• [Task requirements]: Each line of the data must reappear exactly in your answer, with no images included.

• [Data provided]:
>>>>>

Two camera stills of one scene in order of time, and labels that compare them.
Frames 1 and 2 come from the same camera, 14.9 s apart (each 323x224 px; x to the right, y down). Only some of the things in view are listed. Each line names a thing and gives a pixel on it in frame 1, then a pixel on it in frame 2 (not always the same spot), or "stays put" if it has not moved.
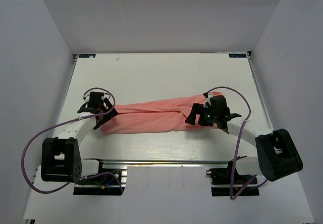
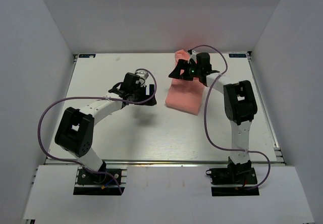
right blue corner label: [237, 55] stays put
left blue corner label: [87, 55] stays put
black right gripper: [198, 109] -> [182, 64]
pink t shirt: [155, 116] -> [184, 95]
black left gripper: [108, 116] -> [144, 89]
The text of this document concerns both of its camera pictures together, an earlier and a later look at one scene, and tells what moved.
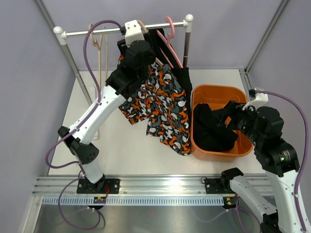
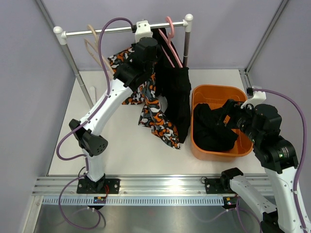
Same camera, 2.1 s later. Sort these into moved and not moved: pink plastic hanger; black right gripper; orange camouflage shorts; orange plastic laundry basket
Moved: orange camouflage shorts
Not moved: pink plastic hanger; black right gripper; orange plastic laundry basket
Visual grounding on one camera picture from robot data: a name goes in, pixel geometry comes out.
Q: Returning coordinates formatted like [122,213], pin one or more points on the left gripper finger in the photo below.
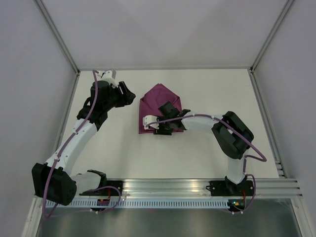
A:
[123,88]
[129,97]

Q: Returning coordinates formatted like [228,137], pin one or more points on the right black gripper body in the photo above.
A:
[165,128]

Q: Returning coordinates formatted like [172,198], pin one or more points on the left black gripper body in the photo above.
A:
[116,98]

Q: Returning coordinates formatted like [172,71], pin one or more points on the purple cloth napkin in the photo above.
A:
[152,100]

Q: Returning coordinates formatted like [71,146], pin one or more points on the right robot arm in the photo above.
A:
[232,135]

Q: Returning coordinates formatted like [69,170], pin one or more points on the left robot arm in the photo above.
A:
[53,180]

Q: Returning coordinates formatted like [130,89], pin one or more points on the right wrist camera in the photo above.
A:
[150,121]

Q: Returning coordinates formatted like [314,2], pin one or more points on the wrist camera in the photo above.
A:
[109,76]
[150,121]

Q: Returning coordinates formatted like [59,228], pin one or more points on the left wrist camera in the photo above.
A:
[109,76]

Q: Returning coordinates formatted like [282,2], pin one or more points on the aluminium mounting rail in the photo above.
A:
[196,188]

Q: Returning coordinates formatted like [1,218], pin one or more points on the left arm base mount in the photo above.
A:
[109,194]

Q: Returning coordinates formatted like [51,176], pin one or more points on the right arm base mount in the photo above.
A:
[225,188]

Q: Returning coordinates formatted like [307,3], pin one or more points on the left aluminium frame post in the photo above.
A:
[56,34]

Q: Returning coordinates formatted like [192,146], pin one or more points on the aluminium frame post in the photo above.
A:
[272,33]
[56,34]

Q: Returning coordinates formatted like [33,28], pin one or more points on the white slotted cable duct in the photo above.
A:
[150,203]

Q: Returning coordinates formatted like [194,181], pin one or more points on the right aluminium frame post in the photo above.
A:
[272,33]

<<<<<

• [Result of this task]:
Two camera stills of one scene in order of time, and labels that compare them.
Frames 1 and 2 come from the same camera, 14.9 s apart (each 323x224 px; x to the right, y down). Only some of the things in view are listed. Each line names a thing and gives a pixel on it in frame 1, then a pixel on it in frame 2 (not always the same spot), or "stays put" if it has not moved.
right blue corner label: [237, 55] stays put
left blue corner label: [87, 55] stays put
black right gripper: [198, 109] -> [182, 64]
pink t shirt: [155, 116] -> [184, 95]
black left gripper: [108, 116] -> [144, 89]
The text of this document concerns both of its camera pictures together, an earlier and a later look at one scene, and tells what moved.
Same camera, 2.1 s later. Sort these into moved and not moved: pink plastic hanger; black right gripper; orange camouflage shorts; orange plastic laundry basket
Moved: orange camouflage shorts
Not moved: pink plastic hanger; black right gripper; orange plastic laundry basket
Visual grounding on one camera picture from robot data: a name goes in, pixel geometry comes out.
Q: Returning coordinates formatted like [122,213], pin one or more points on the left gripper finger in the photo below.
A:
[123,88]
[129,97]

Q: Returning coordinates formatted like [228,137], pin one or more points on the right black gripper body in the photo above.
A:
[165,128]

Q: Returning coordinates formatted like [172,198], pin one or more points on the left black gripper body in the photo above.
A:
[116,98]

Q: Returning coordinates formatted like [172,71], pin one or more points on the purple cloth napkin in the photo above.
A:
[152,100]

Q: Returning coordinates formatted like [71,146], pin one or more points on the right robot arm in the photo above.
A:
[232,135]

Q: Returning coordinates formatted like [69,170], pin one or more points on the left robot arm in the photo above.
A:
[53,180]

Q: Returning coordinates formatted like [130,89], pin one or more points on the right wrist camera in the photo above.
A:
[150,121]

Q: Returning coordinates formatted like [314,2], pin one or more points on the wrist camera in the photo above.
A:
[109,76]
[150,121]

Q: Returning coordinates formatted like [59,228], pin one or more points on the left wrist camera in the photo above.
A:
[109,76]

Q: Returning coordinates formatted like [282,2], pin one or more points on the aluminium mounting rail in the photo above.
A:
[196,188]

Q: Returning coordinates formatted like [1,218], pin one or more points on the left arm base mount in the photo above.
A:
[109,194]

Q: Returning coordinates formatted like [51,176], pin one or more points on the right arm base mount in the photo above.
A:
[225,188]

Q: Returning coordinates formatted like [307,3], pin one or more points on the left aluminium frame post in the photo above.
A:
[56,34]

Q: Returning coordinates formatted like [192,146], pin one or more points on the aluminium frame post in the photo above.
A:
[272,33]
[56,34]

Q: Returning coordinates formatted like [33,28], pin one or more points on the white slotted cable duct in the photo above.
A:
[150,203]

Q: Returning coordinates formatted like [194,181], pin one or more points on the right aluminium frame post in the photo above.
A:
[272,33]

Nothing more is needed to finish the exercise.